> **YOUR GOAL**
Looking at the records below, count how many lines contain the string "black". Give that number alone.

> **RECORD EXTRACTS**
★ ★ ★ ★
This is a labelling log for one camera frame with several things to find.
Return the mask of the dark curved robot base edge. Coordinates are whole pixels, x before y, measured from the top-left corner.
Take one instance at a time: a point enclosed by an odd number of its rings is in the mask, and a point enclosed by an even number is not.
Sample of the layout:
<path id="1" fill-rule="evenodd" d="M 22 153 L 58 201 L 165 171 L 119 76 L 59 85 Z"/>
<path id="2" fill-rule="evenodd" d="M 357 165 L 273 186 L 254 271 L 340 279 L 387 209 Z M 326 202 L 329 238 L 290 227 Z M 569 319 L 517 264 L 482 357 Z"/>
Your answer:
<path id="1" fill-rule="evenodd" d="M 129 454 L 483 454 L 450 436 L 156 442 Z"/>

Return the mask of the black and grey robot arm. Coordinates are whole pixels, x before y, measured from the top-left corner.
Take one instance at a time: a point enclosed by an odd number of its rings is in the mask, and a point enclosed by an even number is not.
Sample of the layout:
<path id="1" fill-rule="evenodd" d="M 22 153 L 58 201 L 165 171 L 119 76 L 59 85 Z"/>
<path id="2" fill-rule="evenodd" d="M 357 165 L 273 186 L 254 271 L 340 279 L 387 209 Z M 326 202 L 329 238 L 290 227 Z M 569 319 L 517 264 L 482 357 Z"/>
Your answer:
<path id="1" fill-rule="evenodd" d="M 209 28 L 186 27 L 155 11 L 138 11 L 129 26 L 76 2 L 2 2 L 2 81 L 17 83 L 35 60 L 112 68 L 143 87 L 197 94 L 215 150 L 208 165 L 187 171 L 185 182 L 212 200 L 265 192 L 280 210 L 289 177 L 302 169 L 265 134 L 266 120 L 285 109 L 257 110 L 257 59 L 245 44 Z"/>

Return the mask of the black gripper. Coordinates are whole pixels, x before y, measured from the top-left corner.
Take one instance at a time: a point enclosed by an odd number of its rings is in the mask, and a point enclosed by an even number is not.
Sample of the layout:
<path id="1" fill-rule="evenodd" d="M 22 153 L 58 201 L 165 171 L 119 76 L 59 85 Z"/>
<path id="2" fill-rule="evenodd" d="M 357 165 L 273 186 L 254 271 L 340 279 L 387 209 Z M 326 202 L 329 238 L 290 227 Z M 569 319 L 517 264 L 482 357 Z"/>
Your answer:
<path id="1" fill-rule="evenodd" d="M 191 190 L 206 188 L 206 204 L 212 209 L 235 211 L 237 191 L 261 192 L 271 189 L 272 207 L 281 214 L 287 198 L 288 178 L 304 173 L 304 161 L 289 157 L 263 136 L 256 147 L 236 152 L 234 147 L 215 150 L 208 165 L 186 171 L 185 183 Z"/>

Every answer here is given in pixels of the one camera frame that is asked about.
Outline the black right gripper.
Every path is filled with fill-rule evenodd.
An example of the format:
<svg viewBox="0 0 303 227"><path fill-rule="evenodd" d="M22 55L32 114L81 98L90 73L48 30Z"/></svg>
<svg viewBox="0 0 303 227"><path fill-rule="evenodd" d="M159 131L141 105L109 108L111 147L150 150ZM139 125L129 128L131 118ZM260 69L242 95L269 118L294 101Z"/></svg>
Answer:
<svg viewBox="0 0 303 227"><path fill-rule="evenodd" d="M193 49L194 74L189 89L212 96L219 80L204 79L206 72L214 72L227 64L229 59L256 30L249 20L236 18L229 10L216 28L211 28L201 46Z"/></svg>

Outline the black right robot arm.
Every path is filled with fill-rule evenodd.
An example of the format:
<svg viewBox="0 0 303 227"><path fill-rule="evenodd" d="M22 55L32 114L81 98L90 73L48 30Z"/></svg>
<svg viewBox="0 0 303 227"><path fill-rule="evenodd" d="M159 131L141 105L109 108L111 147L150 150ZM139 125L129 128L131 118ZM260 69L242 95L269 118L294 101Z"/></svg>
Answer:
★ ★ ★ ★
> **EXPECTED OUTPUT**
4